Un temps qui sera déterminant. Des retrouvailles naturelles.
L’amie savait qu’elle allait être présente. Histoire de vivre ensemble, de continuer, dans la petite distance ou dans la présence certaine.
L’amie se souvint de la seule fois où elles eurent une légère altercation. C’était une raide et une rationnelle à l’extrême.
- Tu me juges, lui dit Nush.
- Non, je comprends ton désir d’unité, mais tu mérites mieux que ce qu’on me dit. Je ne te veux pas cela.

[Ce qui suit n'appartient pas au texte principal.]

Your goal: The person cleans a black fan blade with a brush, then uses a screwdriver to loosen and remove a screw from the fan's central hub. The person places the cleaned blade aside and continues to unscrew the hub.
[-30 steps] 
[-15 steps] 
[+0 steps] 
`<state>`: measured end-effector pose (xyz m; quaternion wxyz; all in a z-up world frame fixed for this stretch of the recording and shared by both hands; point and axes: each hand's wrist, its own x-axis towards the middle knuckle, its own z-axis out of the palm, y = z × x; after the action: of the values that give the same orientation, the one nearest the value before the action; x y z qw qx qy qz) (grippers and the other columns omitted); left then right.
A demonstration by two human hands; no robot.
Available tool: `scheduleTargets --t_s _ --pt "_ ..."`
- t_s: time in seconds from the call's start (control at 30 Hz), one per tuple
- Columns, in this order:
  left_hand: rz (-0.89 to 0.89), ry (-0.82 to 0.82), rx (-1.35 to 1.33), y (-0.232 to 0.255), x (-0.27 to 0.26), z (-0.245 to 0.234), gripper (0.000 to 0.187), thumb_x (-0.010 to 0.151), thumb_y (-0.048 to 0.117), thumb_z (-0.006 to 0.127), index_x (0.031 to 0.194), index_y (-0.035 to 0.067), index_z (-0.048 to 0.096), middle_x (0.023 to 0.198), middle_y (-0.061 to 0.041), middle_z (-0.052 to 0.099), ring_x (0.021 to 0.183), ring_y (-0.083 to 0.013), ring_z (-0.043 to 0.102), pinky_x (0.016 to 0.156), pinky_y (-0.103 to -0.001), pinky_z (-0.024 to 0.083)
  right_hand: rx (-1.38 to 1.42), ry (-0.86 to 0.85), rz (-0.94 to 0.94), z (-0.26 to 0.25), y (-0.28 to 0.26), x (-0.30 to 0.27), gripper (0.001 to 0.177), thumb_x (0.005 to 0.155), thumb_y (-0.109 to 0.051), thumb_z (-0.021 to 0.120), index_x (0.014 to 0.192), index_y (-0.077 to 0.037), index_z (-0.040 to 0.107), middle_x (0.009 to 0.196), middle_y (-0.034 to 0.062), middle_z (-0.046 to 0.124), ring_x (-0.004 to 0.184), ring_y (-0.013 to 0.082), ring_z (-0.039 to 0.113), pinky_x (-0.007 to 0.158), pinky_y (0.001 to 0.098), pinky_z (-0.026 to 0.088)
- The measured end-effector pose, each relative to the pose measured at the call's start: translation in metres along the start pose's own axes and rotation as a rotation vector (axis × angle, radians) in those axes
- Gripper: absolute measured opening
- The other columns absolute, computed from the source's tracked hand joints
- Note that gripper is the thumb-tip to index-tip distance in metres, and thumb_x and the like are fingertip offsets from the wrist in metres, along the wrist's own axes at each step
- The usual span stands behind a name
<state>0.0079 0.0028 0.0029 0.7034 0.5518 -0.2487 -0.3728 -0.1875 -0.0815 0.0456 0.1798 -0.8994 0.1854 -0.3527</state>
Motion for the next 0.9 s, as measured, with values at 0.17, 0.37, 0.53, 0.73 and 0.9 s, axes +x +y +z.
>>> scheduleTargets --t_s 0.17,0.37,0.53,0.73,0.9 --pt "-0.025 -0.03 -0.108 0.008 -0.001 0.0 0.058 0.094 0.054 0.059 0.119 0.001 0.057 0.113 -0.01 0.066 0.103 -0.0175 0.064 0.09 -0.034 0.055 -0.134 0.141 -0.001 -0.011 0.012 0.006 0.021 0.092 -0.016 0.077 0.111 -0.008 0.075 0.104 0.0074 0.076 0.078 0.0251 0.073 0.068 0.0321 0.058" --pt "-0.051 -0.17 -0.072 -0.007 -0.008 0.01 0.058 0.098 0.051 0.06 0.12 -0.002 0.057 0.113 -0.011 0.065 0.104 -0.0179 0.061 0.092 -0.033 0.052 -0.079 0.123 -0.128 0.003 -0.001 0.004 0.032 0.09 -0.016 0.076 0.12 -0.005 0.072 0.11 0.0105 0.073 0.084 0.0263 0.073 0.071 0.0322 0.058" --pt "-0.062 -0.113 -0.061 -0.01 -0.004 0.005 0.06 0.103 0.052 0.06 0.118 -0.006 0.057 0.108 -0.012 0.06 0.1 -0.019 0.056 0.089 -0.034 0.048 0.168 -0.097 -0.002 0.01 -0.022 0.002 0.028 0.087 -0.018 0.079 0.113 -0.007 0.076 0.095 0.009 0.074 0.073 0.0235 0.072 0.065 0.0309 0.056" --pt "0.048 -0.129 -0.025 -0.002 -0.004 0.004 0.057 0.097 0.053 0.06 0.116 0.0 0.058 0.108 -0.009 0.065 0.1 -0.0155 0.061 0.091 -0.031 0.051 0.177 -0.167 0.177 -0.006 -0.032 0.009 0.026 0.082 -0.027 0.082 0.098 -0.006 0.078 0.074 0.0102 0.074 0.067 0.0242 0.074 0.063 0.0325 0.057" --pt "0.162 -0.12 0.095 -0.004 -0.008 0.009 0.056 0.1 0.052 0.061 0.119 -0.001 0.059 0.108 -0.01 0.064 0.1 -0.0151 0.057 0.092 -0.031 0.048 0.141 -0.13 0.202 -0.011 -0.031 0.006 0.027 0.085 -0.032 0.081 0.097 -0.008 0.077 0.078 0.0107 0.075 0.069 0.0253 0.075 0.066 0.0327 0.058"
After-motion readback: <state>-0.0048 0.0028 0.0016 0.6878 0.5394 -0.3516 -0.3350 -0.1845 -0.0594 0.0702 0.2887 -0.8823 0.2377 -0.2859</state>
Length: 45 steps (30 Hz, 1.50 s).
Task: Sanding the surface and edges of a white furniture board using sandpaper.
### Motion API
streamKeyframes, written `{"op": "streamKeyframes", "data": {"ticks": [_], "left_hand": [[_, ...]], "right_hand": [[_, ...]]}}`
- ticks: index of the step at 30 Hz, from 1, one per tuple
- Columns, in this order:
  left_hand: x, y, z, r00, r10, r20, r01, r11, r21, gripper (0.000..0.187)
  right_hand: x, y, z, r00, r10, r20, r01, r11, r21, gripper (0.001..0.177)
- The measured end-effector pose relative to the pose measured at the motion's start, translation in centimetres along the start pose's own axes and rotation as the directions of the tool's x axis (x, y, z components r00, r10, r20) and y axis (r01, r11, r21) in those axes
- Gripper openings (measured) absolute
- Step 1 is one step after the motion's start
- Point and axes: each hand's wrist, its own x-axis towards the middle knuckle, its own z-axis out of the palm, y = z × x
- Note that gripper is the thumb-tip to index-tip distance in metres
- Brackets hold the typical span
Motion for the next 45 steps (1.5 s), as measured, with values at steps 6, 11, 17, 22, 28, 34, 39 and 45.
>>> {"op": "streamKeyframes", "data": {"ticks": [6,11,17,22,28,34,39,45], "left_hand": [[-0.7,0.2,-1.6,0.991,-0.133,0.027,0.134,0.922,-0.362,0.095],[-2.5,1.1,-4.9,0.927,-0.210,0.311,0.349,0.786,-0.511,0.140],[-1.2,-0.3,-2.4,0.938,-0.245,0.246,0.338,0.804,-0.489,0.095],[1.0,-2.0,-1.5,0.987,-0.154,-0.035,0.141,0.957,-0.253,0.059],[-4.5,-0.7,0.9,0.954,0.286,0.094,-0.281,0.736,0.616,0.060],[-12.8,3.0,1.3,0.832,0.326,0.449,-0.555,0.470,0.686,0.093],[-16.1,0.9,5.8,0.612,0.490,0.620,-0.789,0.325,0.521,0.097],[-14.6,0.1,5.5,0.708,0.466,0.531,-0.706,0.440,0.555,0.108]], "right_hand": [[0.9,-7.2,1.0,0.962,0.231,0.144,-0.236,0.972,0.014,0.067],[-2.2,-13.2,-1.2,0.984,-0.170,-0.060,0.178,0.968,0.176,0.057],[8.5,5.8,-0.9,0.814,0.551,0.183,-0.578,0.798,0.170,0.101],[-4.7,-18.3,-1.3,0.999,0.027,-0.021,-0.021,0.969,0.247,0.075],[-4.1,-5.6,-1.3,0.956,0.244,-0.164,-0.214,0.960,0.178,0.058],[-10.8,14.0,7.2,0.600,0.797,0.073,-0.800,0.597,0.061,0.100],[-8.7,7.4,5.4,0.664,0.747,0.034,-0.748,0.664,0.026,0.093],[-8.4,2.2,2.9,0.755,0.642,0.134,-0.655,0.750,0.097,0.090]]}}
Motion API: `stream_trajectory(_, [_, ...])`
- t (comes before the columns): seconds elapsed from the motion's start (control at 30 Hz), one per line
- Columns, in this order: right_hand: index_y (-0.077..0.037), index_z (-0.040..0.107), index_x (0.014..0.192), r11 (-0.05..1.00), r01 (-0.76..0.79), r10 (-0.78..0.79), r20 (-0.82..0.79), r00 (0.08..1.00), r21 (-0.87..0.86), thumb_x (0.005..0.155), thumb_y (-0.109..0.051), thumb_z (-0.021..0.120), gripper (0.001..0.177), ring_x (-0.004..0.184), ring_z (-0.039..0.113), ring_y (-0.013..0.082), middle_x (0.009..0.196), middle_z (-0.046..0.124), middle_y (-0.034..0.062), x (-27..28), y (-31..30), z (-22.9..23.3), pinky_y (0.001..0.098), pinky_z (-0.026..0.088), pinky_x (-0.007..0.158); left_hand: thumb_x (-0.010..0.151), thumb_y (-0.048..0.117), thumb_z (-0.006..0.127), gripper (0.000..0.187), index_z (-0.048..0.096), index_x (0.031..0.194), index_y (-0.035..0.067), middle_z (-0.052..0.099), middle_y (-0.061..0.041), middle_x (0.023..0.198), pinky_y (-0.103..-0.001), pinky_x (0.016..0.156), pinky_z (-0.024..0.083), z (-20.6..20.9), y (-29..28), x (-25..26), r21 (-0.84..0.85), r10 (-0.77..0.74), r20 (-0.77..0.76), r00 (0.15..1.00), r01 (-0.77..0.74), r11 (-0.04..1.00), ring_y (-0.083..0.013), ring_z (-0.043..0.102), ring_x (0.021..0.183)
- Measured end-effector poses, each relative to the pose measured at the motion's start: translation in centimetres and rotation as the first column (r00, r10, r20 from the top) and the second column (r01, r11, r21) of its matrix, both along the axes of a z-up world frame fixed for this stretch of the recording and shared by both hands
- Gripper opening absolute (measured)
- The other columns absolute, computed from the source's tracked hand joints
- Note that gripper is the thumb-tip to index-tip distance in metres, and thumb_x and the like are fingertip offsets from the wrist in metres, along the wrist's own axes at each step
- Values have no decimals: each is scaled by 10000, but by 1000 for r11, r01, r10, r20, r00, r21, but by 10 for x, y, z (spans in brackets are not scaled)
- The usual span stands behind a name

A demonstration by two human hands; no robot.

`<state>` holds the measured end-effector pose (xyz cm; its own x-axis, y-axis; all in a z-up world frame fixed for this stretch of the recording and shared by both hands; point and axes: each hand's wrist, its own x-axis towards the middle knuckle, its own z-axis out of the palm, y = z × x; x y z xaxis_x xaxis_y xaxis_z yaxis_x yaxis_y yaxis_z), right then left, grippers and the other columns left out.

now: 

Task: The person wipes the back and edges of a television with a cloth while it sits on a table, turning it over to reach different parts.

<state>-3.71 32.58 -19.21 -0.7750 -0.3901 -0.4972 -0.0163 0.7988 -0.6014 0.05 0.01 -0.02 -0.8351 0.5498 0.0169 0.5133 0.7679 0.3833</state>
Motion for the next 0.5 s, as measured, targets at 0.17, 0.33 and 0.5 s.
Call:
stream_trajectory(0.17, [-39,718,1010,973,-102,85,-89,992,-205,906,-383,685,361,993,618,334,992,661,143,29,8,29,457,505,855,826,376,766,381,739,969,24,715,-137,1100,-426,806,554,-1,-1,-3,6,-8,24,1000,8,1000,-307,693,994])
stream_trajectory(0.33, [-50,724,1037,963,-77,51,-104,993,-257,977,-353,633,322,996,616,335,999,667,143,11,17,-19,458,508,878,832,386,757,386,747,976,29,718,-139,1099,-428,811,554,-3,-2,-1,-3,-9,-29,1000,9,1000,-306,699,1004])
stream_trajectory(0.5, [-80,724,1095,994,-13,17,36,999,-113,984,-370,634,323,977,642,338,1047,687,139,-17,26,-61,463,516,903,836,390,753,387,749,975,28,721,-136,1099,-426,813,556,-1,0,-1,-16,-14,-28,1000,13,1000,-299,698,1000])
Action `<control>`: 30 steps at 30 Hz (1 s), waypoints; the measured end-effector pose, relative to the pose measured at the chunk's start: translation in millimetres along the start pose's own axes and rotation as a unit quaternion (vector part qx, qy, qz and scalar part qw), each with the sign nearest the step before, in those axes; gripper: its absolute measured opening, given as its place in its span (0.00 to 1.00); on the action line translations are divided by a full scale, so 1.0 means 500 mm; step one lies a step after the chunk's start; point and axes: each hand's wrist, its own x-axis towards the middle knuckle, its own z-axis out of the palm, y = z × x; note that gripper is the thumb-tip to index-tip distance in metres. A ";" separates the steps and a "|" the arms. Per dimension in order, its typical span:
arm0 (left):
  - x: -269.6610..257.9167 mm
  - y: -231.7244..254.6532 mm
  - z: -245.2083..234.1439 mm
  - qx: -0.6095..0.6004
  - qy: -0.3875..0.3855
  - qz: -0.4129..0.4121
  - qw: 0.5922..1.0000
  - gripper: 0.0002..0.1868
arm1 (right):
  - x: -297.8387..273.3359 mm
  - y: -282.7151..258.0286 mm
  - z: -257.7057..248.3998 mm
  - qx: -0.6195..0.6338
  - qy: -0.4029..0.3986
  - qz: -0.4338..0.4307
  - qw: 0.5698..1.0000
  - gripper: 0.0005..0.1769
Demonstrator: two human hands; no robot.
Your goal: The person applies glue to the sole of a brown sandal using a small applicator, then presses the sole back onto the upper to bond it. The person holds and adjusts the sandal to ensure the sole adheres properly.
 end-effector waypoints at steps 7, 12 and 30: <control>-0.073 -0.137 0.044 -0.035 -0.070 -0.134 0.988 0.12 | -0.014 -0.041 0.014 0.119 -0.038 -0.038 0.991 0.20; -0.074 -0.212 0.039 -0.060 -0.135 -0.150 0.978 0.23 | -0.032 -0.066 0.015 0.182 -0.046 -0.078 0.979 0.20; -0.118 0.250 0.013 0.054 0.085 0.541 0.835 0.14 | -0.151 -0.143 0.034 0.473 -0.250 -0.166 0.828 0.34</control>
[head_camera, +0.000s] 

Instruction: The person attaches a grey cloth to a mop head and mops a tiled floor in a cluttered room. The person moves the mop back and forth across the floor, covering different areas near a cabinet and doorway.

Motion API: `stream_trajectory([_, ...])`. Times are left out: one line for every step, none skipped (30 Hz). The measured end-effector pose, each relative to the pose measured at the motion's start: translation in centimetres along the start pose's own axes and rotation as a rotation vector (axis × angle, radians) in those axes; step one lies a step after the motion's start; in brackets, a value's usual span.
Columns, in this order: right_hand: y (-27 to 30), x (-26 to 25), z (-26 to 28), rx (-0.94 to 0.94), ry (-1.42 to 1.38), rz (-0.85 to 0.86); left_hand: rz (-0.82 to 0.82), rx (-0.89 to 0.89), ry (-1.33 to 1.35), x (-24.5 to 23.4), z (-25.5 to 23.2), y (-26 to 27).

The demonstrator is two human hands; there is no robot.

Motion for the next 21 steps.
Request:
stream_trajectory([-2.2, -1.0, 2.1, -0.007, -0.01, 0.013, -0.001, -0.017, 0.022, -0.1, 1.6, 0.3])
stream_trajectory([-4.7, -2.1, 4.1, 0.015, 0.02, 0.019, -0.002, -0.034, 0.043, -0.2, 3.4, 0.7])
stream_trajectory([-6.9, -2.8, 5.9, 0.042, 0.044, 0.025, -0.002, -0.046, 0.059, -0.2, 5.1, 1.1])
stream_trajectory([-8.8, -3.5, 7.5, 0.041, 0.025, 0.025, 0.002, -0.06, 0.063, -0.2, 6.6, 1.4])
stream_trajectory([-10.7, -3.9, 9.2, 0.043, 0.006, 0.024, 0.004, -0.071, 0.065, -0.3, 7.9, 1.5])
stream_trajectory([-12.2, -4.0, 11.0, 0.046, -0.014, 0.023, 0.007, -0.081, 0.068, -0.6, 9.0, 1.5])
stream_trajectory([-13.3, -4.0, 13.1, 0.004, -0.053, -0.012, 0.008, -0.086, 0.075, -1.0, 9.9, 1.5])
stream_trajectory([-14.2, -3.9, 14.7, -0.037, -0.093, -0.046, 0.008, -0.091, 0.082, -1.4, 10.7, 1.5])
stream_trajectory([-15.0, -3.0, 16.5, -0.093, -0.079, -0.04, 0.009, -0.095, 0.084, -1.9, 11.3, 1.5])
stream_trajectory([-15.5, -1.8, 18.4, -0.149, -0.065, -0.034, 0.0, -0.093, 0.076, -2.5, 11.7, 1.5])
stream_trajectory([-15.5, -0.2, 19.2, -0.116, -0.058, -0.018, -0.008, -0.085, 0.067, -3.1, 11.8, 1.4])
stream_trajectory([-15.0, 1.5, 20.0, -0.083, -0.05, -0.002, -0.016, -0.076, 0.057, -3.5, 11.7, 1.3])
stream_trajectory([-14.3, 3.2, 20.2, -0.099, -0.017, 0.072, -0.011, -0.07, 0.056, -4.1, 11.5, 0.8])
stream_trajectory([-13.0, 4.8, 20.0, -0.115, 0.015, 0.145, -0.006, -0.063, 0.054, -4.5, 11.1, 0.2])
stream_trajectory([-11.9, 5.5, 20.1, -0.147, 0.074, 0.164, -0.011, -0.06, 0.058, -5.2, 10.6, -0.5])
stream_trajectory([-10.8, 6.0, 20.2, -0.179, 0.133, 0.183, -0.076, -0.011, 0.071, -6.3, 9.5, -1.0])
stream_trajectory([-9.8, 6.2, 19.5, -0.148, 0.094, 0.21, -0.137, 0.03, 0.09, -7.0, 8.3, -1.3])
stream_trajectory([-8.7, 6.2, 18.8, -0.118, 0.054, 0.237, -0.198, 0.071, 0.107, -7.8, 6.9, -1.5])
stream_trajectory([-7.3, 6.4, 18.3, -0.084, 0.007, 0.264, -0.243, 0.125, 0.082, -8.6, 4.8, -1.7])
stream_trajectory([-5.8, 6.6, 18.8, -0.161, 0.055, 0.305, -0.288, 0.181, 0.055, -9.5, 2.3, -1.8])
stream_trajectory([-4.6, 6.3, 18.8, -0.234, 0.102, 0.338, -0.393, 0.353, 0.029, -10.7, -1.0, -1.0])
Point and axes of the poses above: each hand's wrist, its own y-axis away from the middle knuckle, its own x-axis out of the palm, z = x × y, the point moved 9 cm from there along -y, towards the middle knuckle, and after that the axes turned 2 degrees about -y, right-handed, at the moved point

Quelle importance ! Nous ne sommes pas destinés à être identiques et dans nos différences, notre vécu, nos principes, nos désirs, nos besoins, nos carences, nos souvenirs de cendriers jetés à la tête de ceux que l’on croit être nos adversaires, notre obsession du bonheur … nous sommes la même fragilité sous divers couverts, de protection, de pudeur, de cache-misère, de désespoir et d’appétit de vie. Qu’importe nos erreurs ! Qu’importe !
Seul demeurer est essentiel, le plus possible. Parce que vivre n’a d’intérêt que quand toutes les parties de notre existence existent. Et elles sont chacune une partie de l'existence de l'autre.